Wata is the short form of the German “WAsser TAnzen” (Water Dance).
Wata was created in Switzerland from Arjana Claudia Brunshwiler and Aman Peter Schröter.
This technique is mainly done underwater with the use of a nose clip, necessary to prevent water from entering the nose.
It begins on the surface, where the client is gently floated and moved through a series of stretches to warm up the body. The practitioner’s focus is to sensitively guide the receiver into a state of deep relaxation, through the massage and conscious breathing, as preparation for the underwater journey: one of grace, fluid motion, weightlessness, time suspension, and altered realities of movement. The light is dimmed, sounds are muffled and gravity becomes a slow-motion dance, offering physical freedom and the possibility to renew connection to the heart and to reach a deep meditation.
When the practitioner feels that the client is relaxed and ready, they are offered the nose clip and the underwater journey can begin. After a deep inhalation, the client’s face is slowly turned toward the surface of the water and gently allowed to submerge. A phenomenon known as “divin reflex” begins to take effect as the water brushes across the client’s face. This causes the heart rate, blood pressure and metabolism to slow down contributing to the ability to stay longer under water without apparent effort. When the client is ready to re-emerge, a “natural signal” is transmitted and the client is effortlessly brought up to the surface before remaining without oxygen. Inhalation is once again triggered with the contact of air on the face and plenty of time is given to re-oxygenate and complete the experience before being submerged again.

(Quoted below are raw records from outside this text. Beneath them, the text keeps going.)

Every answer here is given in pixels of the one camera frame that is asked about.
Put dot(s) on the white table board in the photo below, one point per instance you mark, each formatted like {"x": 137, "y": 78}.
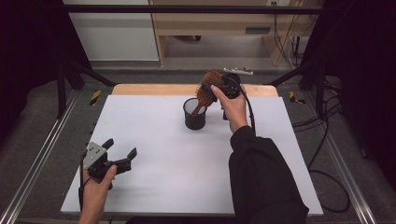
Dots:
{"x": 174, "y": 174}

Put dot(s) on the person's right hand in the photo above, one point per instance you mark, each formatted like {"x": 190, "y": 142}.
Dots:
{"x": 235, "y": 112}

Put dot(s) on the brown wooden hairbrush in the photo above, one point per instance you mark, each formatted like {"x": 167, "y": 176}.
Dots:
{"x": 212, "y": 77}

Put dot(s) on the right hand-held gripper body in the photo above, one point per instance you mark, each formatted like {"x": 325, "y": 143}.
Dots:
{"x": 231, "y": 87}

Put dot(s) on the black mesh cup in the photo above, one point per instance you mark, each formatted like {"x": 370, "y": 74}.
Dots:
{"x": 194, "y": 121}

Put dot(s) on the black curtain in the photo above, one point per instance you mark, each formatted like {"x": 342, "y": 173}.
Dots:
{"x": 367, "y": 77}
{"x": 28, "y": 56}

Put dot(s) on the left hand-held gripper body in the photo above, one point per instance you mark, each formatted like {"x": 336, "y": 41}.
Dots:
{"x": 95, "y": 157}

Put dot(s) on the light wooden desk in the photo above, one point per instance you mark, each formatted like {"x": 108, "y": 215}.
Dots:
{"x": 218, "y": 23}

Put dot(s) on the white cabinet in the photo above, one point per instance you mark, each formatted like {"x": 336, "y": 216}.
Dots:
{"x": 115, "y": 34}

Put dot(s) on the person's black right sleeve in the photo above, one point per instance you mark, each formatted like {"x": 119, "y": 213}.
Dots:
{"x": 264, "y": 180}

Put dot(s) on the yellow black tape piece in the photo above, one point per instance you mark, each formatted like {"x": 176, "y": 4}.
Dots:
{"x": 95, "y": 97}
{"x": 294, "y": 98}

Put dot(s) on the black frame strut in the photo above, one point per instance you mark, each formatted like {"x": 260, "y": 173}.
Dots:
{"x": 61, "y": 93}
{"x": 320, "y": 90}

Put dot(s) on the light wooden table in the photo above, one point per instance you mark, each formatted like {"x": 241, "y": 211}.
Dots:
{"x": 155, "y": 90}

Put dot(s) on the aluminium floor rail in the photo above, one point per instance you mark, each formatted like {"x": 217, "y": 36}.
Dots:
{"x": 37, "y": 158}
{"x": 348, "y": 174}

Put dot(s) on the person's left hand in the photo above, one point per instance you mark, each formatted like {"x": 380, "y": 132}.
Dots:
{"x": 93, "y": 199}

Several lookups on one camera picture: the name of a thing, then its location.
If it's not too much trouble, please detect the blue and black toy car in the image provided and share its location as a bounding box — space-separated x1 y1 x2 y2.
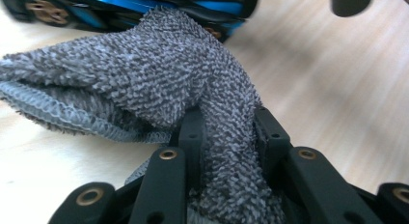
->
1 0 259 43

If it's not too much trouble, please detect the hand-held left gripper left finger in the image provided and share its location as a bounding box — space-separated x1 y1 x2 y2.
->
128 107 206 224

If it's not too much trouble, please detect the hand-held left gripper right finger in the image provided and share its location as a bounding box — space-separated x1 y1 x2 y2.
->
255 107 384 224

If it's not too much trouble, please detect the grey terry cloth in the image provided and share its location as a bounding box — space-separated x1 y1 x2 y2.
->
0 6 287 224

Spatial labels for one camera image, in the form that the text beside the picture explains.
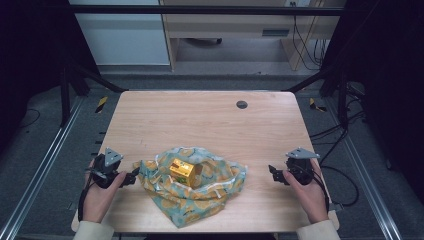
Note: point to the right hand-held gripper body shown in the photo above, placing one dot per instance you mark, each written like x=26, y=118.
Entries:
x=300, y=170

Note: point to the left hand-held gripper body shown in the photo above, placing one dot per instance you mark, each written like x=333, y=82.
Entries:
x=105, y=170

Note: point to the yellow box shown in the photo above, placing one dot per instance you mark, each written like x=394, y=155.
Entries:
x=181, y=171

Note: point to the teal cloth bag orange print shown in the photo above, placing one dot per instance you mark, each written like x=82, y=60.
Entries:
x=200, y=196

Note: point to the person's right hand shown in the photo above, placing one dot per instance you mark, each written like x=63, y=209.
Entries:
x=310, y=200

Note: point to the person's left hand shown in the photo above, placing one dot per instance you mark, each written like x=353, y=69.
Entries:
x=98, y=203

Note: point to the yellow black striped tape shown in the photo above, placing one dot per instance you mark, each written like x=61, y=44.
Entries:
x=313, y=105
x=101, y=104

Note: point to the grey round table grommet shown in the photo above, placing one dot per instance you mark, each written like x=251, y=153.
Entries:
x=242, y=104

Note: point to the black metal stand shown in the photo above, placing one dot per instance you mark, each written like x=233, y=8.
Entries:
x=342, y=100
x=65, y=96

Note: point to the black curtain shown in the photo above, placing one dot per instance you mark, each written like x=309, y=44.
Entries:
x=26, y=60
x=390, y=83

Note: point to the white cabinet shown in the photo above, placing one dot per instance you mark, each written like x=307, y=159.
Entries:
x=123, y=40

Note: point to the grey metal table bracket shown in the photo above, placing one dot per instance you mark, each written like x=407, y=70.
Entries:
x=72, y=206
x=336, y=207

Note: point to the aluminium floor rail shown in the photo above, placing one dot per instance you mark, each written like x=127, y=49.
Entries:
x=366, y=186
x=43, y=160

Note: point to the black horizontal frame bar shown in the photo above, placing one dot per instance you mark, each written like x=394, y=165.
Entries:
x=200, y=10

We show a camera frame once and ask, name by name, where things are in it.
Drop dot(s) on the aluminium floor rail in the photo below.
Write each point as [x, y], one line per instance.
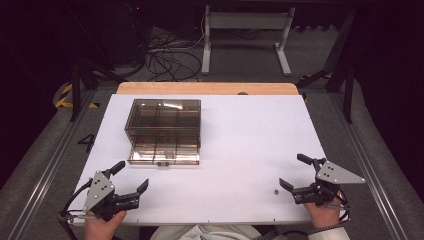
[50, 166]
[370, 166]

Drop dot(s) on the transparent brown drawer box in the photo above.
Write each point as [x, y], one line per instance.
[163, 131]

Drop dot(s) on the yellow black hazard tape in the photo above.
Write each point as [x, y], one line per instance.
[65, 95]

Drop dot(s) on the white metal stand frame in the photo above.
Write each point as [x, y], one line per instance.
[246, 20]

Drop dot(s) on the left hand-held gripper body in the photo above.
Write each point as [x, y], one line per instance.
[98, 191]

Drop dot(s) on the person's left hand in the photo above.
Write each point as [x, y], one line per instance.
[100, 230]

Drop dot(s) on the person's right hand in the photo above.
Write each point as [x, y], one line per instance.
[321, 215]

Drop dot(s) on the black metal stand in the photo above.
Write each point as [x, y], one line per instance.
[76, 86]
[346, 86]

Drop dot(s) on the person's light grey clothing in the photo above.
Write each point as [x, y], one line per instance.
[200, 233]

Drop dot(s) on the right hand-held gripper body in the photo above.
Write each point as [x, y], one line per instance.
[335, 175]

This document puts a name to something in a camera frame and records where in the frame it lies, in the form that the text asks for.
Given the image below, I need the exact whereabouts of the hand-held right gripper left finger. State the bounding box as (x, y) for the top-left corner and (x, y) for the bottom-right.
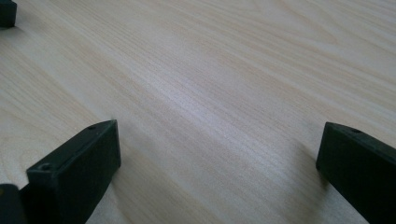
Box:
(19, 119), (122, 224)

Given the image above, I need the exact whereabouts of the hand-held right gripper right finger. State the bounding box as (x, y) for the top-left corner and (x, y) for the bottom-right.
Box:
(315, 121), (396, 224)

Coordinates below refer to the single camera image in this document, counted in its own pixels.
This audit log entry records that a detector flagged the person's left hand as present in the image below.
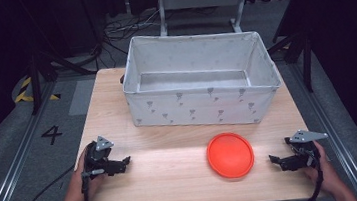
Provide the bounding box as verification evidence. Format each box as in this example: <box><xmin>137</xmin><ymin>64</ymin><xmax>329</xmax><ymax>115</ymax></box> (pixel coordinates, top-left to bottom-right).
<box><xmin>60</xmin><ymin>148</ymin><xmax>109</xmax><ymax>201</ymax></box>

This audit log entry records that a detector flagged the orange round plastic disc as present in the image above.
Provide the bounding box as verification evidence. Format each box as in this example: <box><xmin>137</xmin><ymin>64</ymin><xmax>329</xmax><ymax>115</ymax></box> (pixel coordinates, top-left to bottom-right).
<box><xmin>203</xmin><ymin>129</ymin><xmax>258</xmax><ymax>182</ymax></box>

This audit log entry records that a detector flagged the black tripod stand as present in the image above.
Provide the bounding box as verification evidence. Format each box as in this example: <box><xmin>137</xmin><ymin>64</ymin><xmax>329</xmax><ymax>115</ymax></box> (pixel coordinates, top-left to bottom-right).
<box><xmin>264</xmin><ymin>27</ymin><xmax>318</xmax><ymax>98</ymax></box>
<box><xmin>22</xmin><ymin>31</ymin><xmax>110</xmax><ymax>117</ymax></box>

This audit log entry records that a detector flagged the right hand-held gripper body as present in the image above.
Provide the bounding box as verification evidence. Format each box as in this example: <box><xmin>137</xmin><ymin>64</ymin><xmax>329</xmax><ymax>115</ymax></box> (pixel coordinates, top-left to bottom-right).
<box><xmin>282</xmin><ymin>126</ymin><xmax>332</xmax><ymax>173</ymax></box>

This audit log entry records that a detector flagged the person's right hand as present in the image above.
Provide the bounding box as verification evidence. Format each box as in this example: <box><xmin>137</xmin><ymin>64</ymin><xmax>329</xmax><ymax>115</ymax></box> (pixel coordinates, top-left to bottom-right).
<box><xmin>300</xmin><ymin>137</ymin><xmax>346</xmax><ymax>200</ymax></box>

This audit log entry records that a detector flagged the metal floor rail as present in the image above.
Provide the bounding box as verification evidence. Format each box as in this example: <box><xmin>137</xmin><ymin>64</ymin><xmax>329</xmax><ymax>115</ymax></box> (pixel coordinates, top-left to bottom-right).
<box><xmin>0</xmin><ymin>80</ymin><xmax>70</xmax><ymax>201</ymax></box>
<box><xmin>286</xmin><ymin>55</ymin><xmax>357</xmax><ymax>201</ymax></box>

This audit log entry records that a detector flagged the bundle of floor cables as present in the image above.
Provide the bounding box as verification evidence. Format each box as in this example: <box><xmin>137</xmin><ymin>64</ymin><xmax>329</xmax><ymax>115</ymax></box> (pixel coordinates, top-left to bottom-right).
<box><xmin>100</xmin><ymin>9</ymin><xmax>165</xmax><ymax>44</ymax></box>

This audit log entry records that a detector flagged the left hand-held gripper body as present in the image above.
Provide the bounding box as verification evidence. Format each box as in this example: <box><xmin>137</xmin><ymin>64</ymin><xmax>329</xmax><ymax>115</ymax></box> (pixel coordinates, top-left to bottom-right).
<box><xmin>80</xmin><ymin>133</ymin><xmax>119</xmax><ymax>180</ymax></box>

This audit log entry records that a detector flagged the white fabric storage box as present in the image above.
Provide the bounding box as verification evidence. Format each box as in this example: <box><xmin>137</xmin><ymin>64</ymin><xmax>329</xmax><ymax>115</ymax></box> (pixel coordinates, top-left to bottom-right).
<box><xmin>117</xmin><ymin>21</ymin><xmax>286</xmax><ymax>138</ymax></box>

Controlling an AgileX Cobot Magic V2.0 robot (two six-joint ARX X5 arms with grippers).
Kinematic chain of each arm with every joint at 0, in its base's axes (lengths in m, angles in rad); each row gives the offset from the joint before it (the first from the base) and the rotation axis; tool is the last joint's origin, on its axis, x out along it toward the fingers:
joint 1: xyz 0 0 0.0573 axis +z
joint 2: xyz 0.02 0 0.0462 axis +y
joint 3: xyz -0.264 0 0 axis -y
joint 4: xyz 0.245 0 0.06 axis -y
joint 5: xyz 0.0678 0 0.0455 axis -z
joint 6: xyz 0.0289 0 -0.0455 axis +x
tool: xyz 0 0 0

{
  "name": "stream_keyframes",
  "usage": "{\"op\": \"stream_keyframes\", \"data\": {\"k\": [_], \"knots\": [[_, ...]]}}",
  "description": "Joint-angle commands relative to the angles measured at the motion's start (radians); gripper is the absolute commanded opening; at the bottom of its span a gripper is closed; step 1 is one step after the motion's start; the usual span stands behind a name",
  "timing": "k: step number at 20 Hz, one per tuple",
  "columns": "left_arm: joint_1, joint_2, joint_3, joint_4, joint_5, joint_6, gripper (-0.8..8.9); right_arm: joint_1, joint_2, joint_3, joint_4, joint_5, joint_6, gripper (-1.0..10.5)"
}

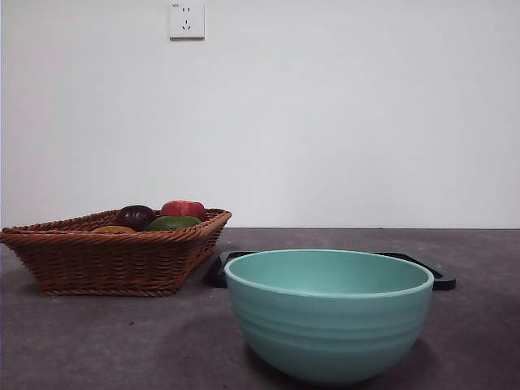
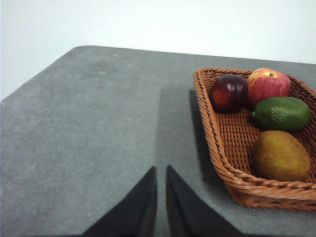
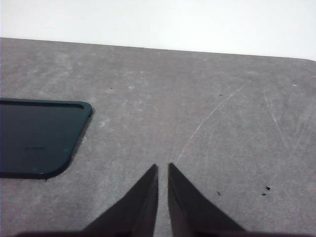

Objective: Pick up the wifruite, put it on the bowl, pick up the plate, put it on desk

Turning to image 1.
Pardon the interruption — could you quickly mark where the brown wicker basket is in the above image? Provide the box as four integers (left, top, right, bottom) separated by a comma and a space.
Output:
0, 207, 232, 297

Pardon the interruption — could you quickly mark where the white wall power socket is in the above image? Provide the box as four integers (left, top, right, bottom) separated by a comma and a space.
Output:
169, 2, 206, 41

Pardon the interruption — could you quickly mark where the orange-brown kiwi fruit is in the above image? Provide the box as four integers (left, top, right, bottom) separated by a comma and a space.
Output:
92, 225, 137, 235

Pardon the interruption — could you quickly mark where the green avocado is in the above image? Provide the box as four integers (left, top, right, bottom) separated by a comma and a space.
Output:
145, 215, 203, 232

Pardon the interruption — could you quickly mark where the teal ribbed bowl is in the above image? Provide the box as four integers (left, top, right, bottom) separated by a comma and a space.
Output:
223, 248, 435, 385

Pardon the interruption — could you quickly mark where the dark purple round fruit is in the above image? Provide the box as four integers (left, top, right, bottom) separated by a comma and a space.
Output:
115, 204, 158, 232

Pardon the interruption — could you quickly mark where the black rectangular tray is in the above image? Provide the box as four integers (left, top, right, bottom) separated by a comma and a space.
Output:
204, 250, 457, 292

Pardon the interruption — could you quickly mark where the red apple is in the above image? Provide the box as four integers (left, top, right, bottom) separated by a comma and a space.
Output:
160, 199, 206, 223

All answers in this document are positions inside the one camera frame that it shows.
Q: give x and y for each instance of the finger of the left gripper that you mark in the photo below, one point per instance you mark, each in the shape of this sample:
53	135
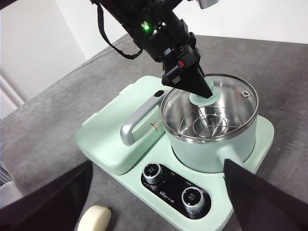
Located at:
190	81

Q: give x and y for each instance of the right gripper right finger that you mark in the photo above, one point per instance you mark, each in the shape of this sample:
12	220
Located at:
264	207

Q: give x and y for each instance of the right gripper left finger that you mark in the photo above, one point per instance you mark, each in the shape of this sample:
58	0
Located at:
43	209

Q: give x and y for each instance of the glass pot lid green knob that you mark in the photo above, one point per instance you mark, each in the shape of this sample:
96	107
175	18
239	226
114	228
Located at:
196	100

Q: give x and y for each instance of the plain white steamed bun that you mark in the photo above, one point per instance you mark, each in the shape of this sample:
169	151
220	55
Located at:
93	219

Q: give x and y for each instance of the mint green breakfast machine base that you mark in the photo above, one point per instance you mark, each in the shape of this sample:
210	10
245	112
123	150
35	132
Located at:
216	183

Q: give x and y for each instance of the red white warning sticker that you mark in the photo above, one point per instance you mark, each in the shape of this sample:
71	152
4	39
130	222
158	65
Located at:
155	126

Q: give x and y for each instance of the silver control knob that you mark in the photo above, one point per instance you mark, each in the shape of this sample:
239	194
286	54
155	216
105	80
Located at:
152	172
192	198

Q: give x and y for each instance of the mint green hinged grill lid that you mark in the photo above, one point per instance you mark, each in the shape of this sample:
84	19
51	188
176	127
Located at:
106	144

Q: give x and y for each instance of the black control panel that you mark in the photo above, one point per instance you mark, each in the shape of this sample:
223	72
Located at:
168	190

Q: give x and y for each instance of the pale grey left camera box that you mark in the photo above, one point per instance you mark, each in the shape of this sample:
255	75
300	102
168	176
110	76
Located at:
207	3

Gradually the practitioner will be able to submerge the client for ever longer periods, moving them through a variable dance of movements which will change for each single person depending upon the capability of the body. This sense of freedom is an ideal state to release any holding patterns, whether physical, mental or emotional, and reconnect with the joy of one’s essential nature which is in all of us, and feel the sensation that many describe as, “coming home”.